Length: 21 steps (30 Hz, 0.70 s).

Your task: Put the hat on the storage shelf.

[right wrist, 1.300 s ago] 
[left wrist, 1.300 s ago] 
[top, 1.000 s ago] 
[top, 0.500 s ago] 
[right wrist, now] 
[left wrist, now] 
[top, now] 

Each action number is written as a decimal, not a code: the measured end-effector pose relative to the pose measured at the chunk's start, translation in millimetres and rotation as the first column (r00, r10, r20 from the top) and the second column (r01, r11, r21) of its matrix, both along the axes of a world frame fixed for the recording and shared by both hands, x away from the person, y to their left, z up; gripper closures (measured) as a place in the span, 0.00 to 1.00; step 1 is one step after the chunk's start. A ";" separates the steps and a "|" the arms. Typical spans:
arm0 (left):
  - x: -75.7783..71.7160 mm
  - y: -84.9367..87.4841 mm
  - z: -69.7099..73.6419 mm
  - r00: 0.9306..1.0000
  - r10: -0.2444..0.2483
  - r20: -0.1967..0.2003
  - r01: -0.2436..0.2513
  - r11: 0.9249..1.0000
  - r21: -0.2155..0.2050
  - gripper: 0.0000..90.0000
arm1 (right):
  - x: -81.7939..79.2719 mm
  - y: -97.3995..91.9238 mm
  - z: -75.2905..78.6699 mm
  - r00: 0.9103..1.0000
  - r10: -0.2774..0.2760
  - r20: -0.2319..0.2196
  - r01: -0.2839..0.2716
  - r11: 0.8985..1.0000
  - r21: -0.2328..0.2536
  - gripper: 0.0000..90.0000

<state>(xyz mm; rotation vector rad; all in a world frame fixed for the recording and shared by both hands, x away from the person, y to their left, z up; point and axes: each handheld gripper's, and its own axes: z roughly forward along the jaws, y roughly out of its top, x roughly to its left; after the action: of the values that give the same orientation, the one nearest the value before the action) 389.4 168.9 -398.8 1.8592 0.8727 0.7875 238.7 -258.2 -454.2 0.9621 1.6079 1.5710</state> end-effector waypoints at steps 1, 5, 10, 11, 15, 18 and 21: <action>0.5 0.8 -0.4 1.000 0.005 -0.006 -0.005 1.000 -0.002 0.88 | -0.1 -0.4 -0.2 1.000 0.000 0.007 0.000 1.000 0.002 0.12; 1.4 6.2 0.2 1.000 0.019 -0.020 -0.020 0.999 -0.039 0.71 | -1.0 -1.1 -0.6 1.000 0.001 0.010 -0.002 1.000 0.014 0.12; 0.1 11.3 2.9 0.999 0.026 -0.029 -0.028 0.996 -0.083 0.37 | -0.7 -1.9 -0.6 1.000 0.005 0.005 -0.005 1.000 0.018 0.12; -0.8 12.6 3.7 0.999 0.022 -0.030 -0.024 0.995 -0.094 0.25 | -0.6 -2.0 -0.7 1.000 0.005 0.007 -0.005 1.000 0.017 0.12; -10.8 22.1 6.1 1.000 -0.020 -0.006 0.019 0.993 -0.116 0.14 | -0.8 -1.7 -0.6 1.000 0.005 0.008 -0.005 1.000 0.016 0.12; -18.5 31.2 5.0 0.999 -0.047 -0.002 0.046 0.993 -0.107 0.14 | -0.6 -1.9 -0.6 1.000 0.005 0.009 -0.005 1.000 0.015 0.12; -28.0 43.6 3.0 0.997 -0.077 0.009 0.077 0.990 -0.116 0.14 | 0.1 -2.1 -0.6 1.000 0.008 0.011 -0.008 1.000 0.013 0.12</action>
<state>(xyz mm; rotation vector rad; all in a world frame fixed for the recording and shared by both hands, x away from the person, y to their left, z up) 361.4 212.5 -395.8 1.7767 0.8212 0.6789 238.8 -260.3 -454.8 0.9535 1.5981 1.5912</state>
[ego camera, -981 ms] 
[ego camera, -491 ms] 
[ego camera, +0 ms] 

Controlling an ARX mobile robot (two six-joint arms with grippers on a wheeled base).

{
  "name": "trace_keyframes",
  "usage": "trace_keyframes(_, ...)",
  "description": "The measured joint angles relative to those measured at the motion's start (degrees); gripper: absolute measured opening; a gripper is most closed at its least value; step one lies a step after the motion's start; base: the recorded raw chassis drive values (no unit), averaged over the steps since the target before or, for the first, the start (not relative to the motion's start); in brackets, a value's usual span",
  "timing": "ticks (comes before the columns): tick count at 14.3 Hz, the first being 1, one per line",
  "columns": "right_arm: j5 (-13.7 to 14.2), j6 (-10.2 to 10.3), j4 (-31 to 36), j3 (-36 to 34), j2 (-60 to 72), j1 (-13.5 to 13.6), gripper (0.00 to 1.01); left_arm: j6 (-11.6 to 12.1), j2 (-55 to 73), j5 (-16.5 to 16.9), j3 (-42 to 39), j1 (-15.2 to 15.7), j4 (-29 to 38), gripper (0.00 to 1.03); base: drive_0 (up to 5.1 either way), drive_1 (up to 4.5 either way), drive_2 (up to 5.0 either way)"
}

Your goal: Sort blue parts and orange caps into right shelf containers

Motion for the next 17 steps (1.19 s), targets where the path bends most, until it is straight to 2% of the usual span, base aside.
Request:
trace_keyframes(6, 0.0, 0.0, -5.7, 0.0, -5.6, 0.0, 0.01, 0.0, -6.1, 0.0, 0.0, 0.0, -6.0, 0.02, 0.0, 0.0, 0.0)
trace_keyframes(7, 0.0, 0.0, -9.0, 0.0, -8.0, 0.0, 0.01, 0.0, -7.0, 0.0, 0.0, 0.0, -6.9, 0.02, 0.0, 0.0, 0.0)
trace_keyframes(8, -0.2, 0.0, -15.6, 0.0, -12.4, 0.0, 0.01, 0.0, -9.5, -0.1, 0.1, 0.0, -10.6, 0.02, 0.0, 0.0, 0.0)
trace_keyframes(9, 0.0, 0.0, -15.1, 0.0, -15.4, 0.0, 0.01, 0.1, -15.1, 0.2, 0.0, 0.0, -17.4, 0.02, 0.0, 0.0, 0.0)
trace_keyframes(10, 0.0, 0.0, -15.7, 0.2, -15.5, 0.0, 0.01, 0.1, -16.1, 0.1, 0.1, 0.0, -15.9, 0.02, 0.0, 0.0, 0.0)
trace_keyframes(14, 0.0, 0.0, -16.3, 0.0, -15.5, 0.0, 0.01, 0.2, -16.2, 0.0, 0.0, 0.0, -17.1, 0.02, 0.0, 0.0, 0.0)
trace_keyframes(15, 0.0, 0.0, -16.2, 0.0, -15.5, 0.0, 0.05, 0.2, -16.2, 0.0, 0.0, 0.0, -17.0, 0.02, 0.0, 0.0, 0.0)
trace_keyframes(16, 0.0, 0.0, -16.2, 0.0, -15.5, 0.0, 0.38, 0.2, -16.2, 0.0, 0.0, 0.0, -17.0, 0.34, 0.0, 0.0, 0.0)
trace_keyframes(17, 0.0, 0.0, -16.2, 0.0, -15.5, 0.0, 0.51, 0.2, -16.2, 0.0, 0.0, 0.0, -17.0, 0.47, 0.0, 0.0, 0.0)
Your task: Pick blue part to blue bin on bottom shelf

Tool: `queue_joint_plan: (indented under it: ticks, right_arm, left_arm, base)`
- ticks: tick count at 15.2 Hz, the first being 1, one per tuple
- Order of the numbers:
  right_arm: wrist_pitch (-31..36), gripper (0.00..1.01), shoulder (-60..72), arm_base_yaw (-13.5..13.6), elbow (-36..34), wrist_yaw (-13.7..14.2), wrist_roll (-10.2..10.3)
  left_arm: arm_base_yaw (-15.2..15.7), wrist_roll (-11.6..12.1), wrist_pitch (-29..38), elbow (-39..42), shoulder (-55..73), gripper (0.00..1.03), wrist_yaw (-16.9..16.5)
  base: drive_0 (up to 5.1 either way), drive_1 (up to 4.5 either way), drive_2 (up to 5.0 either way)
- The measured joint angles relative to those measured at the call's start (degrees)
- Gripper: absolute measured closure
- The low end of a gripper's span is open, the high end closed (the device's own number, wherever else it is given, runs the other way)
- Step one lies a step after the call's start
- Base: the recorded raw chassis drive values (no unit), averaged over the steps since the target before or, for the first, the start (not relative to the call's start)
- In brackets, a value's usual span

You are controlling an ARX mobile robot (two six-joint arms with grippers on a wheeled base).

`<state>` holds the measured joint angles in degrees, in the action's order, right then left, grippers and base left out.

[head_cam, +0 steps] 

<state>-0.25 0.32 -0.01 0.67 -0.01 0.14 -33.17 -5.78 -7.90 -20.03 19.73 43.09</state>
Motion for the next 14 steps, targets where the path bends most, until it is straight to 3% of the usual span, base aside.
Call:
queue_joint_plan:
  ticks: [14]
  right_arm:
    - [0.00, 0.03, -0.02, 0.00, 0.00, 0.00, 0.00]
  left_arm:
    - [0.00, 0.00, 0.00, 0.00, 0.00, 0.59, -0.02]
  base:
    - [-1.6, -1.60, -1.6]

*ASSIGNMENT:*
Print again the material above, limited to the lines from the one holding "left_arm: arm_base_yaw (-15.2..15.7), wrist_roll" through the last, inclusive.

*TASK OUTPUT:*
  left_arm: arm_base_yaw (-15.2..15.7), wrist_roll (-11.6..12.1), wrist_pitch (-29..38), elbow (-39..42), shoulder (-55..73), gripper (0.00..1.03), wrist_yaw (-16.9..16.5)
  base: drive_0 (up to 5.1 either way), drive_1 (up to 4.5 either way), drive_2 (up to 5.0 either way)
- The measured joint angles relative to those measured at the call's start (degrees)
- Gripper: absolute measured closure
- The low end of a gripper's span is open, the high end closed (the device's own number, wherever else it is given, runs the other way)
- Step one lies a step after the call's start
- Base: the recorded raw chassis drive values (no unit), averaged over the steps since the target before or, for the first, the start (not relative to the call's start)
- In brackets, a value's usual span

You are controlling an ARX mobile robot (two six-joint arms with grippers on a wheeled base).

`<state>` holds the measured joint angles in degrees, in the action's order, right then left, grippers and base left out.

[head_cam, +0 steps] 

<state>-0.25 0.32 -0.01 0.67 -0.01 0.14 -33.17 -5.78 -7.90 -20.03 19.73 43.09</state>
Motion for the next 14 steps, targets where the path bends most, until it is straight to 3% of the usual span, base aside.
Call:
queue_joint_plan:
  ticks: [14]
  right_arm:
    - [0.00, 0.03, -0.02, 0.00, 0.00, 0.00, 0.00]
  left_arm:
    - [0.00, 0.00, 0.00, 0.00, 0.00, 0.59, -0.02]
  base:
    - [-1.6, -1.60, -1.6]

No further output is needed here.